Winter coats are funky too. My golden buckskin turned this ridiculous orange, almost sorrel colour this winter. Now, as she's shedding, she's got large patches with dark brown hairs mixed in so she looks sooty. Another member has a buckskin gelding that does the same thing when he sheds, then they both lighten up to normal later. Haha.


----------



## westernhorse (Mar 12, 2011)

whats really wired though is that this has happened within the past few weeks..... she had a cast on for 2 weeks cuz she cut her back foot open (wrapped in the lovely green vet wrap now) but it has only been in the past 4 weeks that shes turned this grey... the more i brush the greyer she gets...


----------



## NdAppy (Apr 8, 2009)

She is shedding out correct and the the "grey" is around the white areas on her side correct? 

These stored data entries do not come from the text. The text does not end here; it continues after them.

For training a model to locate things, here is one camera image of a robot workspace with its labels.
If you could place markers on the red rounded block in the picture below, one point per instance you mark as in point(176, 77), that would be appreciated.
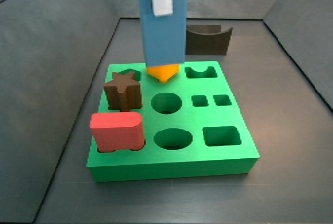
point(118, 131)

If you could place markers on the black curved stand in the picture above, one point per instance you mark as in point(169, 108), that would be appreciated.
point(206, 40)

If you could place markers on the brown star block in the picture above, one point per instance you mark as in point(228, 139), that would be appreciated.
point(123, 92)

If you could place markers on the yellow pentagon block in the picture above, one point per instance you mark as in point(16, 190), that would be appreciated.
point(162, 73)

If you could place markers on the green foam shape board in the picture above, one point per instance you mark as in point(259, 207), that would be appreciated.
point(197, 135)

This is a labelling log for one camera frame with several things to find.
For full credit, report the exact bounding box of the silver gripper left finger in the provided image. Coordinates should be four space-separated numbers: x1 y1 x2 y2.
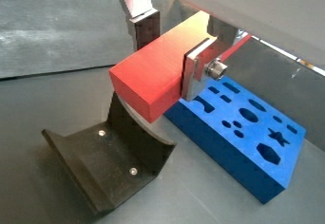
118 0 160 50

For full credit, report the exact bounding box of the red rectangular block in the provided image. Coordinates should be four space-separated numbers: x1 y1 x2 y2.
108 9 251 124

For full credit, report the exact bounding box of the blue shape sorting board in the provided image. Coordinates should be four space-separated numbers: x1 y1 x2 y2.
164 77 306 203

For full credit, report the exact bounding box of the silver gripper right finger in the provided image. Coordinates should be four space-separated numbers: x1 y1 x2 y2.
180 16 247 102

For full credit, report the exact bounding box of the black curved fixture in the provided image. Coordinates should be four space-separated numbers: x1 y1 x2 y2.
41 96 175 214

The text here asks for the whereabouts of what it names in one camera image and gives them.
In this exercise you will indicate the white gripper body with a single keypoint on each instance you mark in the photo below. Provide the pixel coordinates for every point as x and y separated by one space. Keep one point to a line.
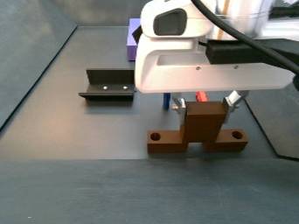
170 63

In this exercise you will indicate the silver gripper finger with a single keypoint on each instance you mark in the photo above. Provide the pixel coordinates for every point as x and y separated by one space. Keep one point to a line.
178 106
232 100

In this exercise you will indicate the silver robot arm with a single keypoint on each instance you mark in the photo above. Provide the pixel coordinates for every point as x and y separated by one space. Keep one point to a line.
201 45

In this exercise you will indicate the purple base board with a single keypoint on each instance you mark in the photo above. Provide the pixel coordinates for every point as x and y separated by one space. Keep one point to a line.
130 45

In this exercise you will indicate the blue cylindrical peg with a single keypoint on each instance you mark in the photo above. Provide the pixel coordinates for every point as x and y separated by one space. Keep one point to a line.
165 101

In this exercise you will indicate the red small peg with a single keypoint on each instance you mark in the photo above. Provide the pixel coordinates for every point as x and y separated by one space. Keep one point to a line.
201 97

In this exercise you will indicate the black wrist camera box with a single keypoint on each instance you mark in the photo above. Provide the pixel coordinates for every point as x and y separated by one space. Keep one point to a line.
233 52

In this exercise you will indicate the black angle bracket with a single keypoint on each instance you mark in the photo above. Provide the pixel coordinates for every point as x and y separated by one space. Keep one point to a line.
109 84

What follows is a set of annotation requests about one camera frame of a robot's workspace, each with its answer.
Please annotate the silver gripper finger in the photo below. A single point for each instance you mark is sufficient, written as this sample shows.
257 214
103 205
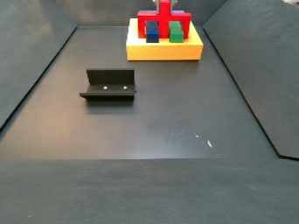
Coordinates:
157 3

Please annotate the red cross-shaped block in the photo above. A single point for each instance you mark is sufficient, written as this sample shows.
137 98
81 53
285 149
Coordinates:
165 16

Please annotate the yellow wooden board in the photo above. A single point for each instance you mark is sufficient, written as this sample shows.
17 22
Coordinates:
142 51

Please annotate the blue rectangular block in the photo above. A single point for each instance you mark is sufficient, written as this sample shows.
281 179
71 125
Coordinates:
152 32

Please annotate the green rectangular block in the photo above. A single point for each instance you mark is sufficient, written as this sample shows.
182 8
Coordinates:
177 35

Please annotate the black angled holder bracket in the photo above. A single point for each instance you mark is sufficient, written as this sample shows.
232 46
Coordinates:
110 83

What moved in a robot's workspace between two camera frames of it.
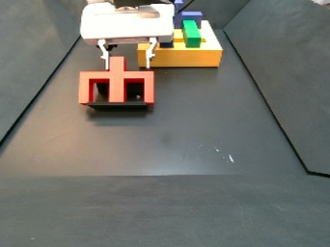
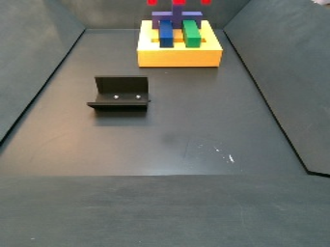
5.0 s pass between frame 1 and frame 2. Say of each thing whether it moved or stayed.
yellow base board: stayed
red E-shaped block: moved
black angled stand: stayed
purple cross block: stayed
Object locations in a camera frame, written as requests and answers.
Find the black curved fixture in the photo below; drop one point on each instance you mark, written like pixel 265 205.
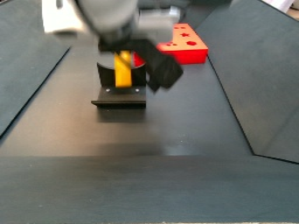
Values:
pixel 121 97

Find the yellow oval peg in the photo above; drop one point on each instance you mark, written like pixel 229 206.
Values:
pixel 124 69

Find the red foam shape block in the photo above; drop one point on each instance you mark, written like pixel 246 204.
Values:
pixel 182 43

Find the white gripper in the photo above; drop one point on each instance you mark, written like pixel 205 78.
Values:
pixel 116 20

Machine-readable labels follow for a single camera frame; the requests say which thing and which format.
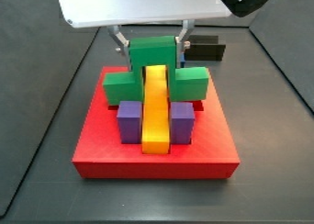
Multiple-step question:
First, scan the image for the right blue post block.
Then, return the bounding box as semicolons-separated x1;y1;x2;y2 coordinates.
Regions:
180;53;186;68

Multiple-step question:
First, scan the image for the long yellow bar block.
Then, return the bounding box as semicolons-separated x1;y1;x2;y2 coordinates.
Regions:
142;65;170;154

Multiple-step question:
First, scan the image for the red base board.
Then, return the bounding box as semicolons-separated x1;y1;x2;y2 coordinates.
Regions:
71;66;242;180

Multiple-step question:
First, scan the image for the left purple post block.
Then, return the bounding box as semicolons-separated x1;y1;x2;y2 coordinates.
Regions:
116;101;142;144

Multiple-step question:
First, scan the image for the green bridge-shaped block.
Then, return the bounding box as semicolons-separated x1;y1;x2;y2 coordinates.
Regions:
103;36;210;106

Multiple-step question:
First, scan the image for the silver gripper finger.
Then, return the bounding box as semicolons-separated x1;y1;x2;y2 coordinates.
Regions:
175;19;195;53
107;25;128;55

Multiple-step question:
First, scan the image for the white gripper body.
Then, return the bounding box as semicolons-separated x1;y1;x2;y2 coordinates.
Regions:
59;0;231;28

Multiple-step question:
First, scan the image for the black angle fixture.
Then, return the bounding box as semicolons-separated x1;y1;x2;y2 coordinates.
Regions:
186;35;226;62

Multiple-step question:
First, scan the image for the purple post block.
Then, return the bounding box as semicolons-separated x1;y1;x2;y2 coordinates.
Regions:
116;101;142;144
171;102;195;144

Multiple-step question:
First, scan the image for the right purple post block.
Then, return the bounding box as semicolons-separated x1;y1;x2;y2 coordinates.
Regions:
171;102;195;144

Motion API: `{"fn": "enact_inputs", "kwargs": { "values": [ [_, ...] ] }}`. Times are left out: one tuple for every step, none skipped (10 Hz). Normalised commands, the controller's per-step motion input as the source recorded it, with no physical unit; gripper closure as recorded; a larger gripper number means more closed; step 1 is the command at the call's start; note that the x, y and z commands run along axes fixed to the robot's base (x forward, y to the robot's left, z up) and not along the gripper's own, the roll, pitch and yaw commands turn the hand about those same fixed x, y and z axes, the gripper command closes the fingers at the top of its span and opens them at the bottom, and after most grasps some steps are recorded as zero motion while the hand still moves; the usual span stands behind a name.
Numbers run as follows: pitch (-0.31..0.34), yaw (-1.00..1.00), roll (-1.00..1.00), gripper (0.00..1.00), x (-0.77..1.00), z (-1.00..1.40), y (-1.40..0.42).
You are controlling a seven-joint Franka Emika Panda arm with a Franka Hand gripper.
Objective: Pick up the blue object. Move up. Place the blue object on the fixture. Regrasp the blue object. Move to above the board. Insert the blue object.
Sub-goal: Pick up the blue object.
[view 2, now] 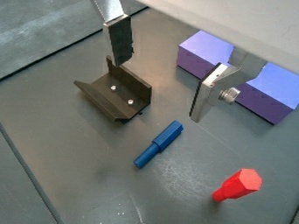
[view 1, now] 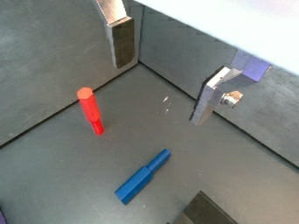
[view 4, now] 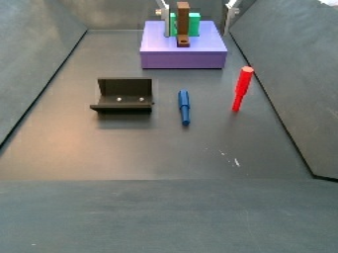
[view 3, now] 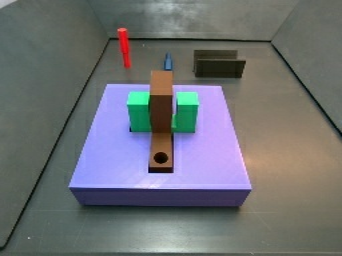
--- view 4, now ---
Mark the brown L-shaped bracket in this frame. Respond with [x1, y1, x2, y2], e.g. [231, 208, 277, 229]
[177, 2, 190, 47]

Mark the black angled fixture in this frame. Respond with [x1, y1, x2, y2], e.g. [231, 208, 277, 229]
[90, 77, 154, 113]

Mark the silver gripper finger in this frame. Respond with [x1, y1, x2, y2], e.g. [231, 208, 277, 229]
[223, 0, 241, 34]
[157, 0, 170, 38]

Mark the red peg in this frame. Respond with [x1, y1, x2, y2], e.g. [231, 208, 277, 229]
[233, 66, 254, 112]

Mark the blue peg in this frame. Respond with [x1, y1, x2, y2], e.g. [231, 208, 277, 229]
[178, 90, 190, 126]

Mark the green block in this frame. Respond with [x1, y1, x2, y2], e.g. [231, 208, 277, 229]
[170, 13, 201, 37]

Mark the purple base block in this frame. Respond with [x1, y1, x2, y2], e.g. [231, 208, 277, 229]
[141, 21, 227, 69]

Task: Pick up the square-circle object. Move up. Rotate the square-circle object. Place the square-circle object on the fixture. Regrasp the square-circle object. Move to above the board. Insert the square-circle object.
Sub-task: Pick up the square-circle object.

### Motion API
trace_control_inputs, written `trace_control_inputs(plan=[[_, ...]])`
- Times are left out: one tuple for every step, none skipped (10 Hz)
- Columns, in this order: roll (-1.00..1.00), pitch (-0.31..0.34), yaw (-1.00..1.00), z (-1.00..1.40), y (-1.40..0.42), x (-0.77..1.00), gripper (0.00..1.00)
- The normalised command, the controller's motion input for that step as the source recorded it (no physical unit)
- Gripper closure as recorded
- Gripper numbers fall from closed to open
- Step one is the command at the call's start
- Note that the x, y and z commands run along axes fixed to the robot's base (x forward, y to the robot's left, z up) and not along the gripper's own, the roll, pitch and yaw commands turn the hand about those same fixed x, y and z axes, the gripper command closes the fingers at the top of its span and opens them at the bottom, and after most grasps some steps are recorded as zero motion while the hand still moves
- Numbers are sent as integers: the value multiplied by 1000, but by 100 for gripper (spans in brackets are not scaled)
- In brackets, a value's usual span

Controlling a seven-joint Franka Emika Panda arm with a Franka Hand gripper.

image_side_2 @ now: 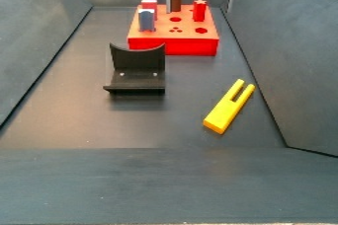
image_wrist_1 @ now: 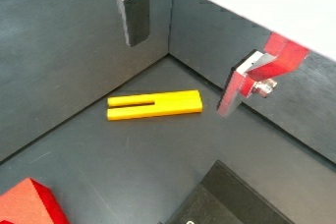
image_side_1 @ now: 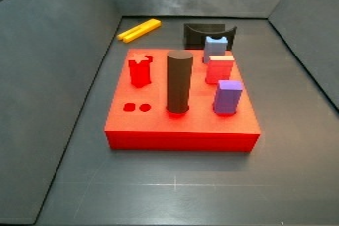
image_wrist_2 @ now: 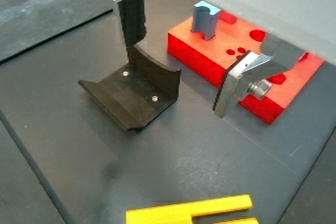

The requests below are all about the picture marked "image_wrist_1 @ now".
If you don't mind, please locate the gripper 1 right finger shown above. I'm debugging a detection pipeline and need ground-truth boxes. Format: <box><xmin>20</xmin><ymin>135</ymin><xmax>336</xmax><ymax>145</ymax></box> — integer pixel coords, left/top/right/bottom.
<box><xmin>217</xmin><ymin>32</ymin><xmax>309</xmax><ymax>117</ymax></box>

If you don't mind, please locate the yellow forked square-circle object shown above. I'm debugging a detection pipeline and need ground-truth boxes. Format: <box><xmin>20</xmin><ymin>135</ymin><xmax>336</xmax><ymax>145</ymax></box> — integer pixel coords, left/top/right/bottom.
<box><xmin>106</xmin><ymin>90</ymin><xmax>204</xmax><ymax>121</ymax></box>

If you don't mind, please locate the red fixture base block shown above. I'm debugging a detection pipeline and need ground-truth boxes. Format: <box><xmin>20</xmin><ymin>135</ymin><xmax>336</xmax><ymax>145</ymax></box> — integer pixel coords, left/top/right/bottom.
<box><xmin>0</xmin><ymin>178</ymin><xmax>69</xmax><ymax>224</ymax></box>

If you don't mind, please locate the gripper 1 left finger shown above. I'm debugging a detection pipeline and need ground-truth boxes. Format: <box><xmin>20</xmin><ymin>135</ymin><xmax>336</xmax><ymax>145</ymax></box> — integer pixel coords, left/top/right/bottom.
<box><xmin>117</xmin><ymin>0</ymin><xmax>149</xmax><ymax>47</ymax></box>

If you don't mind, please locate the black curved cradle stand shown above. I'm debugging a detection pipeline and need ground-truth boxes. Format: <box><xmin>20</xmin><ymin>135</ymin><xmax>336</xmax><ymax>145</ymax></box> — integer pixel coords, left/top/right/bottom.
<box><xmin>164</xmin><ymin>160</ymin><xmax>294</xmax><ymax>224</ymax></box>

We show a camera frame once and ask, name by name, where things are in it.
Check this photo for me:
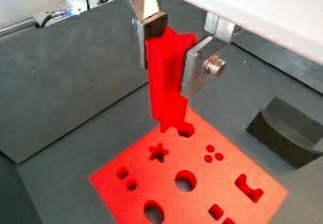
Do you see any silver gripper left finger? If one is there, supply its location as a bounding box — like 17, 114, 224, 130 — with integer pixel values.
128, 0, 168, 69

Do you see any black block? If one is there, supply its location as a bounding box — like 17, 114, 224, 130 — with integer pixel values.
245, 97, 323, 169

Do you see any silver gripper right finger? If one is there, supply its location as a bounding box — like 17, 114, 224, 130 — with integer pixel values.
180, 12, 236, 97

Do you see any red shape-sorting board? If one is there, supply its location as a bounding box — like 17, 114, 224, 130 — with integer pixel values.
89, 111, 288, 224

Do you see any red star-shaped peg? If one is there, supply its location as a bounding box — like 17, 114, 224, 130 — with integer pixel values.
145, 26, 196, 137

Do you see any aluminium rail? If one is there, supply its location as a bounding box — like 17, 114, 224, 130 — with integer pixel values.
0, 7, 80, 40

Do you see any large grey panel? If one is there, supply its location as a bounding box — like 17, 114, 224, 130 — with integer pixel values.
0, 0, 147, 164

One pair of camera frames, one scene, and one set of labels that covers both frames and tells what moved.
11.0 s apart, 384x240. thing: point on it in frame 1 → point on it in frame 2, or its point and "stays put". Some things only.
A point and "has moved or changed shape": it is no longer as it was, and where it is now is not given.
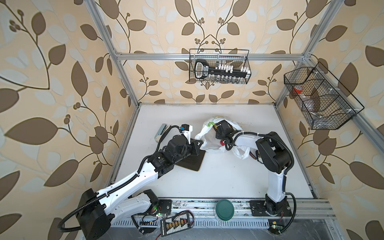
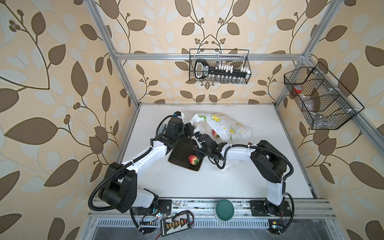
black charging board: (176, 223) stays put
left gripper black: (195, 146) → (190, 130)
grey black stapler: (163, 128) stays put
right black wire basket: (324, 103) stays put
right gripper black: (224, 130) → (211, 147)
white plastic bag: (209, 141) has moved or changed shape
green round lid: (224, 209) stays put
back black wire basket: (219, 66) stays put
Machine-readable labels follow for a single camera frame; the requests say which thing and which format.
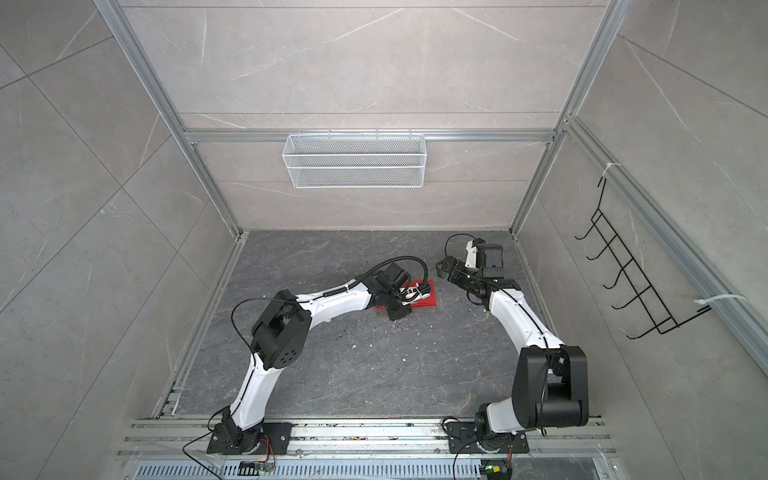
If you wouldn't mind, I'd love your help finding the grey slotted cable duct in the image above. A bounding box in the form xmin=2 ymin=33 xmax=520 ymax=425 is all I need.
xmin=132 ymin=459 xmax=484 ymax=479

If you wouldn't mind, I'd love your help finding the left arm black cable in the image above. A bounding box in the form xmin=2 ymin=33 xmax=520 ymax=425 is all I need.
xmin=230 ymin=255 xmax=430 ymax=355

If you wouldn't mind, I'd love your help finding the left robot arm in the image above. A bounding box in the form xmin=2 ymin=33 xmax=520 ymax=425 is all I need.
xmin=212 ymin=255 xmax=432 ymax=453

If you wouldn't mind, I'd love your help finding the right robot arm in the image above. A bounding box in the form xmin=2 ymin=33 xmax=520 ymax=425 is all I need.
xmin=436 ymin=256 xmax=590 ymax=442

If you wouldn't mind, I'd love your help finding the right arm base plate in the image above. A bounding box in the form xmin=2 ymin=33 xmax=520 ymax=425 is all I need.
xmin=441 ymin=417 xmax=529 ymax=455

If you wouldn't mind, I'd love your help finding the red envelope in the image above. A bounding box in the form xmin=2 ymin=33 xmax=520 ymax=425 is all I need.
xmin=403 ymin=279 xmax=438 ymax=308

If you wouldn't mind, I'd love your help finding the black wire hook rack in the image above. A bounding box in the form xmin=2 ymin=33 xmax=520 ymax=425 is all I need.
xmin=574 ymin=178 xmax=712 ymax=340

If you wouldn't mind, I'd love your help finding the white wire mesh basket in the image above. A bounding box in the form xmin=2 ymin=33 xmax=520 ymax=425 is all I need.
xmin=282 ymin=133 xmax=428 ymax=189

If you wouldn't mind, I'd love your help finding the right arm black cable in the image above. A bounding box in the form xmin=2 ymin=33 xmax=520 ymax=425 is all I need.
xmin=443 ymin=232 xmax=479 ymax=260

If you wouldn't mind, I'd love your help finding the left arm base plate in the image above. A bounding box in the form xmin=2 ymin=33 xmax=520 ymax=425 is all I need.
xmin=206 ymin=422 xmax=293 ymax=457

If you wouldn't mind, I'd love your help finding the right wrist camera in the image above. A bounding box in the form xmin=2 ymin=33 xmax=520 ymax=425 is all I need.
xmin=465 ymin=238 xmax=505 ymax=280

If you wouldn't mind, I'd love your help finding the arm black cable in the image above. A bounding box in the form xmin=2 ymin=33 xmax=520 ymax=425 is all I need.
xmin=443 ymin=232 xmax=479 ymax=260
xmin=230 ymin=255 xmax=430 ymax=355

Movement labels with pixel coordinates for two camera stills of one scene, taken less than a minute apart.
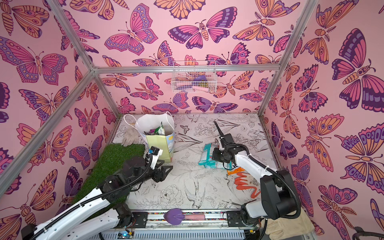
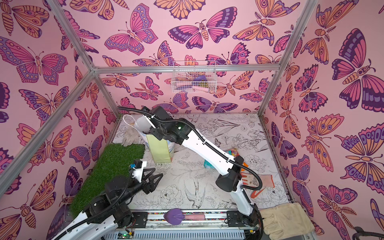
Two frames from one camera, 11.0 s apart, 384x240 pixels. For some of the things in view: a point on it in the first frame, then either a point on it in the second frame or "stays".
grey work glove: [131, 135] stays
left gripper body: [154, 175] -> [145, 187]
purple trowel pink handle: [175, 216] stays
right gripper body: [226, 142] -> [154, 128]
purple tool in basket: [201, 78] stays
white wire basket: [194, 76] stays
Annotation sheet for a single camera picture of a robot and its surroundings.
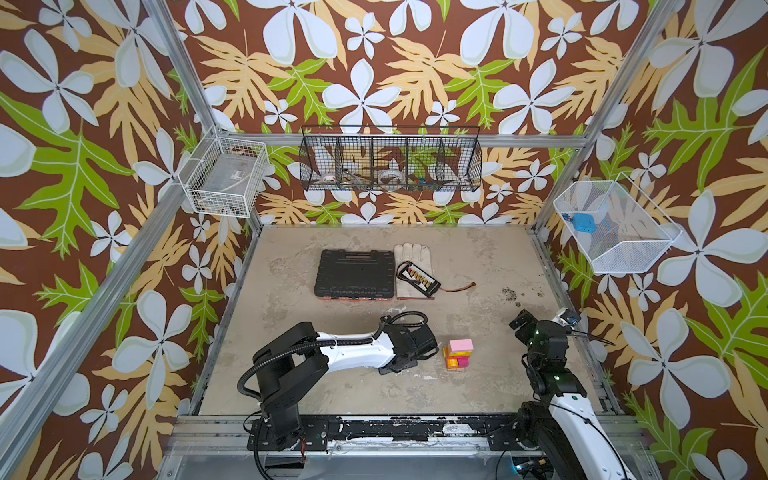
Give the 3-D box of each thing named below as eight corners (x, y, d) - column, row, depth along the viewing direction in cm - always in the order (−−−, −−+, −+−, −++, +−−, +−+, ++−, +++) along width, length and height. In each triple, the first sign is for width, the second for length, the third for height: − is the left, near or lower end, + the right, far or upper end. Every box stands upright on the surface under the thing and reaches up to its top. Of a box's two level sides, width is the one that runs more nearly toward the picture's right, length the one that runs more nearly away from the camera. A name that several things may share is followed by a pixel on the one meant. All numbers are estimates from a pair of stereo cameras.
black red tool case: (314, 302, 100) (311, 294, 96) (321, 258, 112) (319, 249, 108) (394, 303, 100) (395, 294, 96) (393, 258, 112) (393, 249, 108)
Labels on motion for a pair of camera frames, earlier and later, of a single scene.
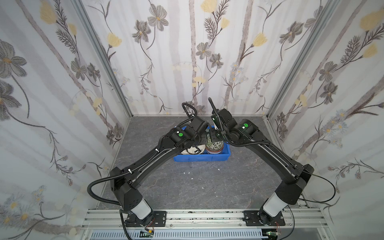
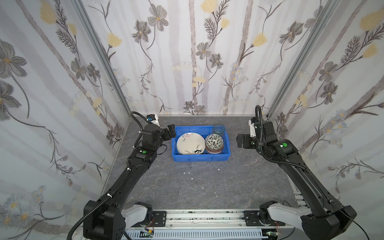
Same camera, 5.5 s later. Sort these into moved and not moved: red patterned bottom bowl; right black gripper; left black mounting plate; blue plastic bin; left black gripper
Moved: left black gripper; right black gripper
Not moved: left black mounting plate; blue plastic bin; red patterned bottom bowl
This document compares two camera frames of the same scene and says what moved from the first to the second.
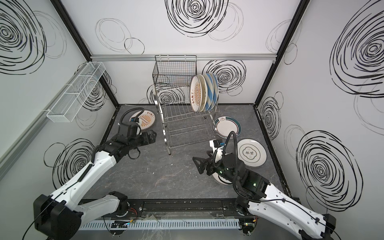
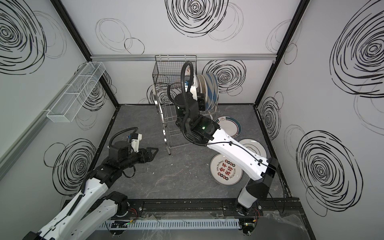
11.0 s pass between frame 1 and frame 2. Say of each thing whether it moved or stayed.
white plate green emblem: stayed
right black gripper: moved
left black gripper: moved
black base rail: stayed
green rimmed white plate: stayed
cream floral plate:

In the one picture of her in your barn (same as the one in your avatar), you can see she has some sabino roaning going on around that white spot on her side. You can also see it kind of "smearing" the edges of her whit into the area of color on that side as well.

This is the pictures - 









There is no way she is going grey. she does not have a grey parent so _cannot_ be grey.


----------



## lilkitty90 (Nov 11, 2009)

i agree with NdAppy lol i was thinking Sabino as well. it's happening to my girl, i'll have to get pictures of her today, she's getting more and more white on her as the years go by. but it's from Sabino not roaning or grey.

plus NdAppy is usually always right, she's good with her colors!


----------



## smrobs (Jul 30, 2008)

Yep, just roaning out a bit. How much will have to be determined after she loses her winter fuzzies because they play havoc on some horse's colors.


----------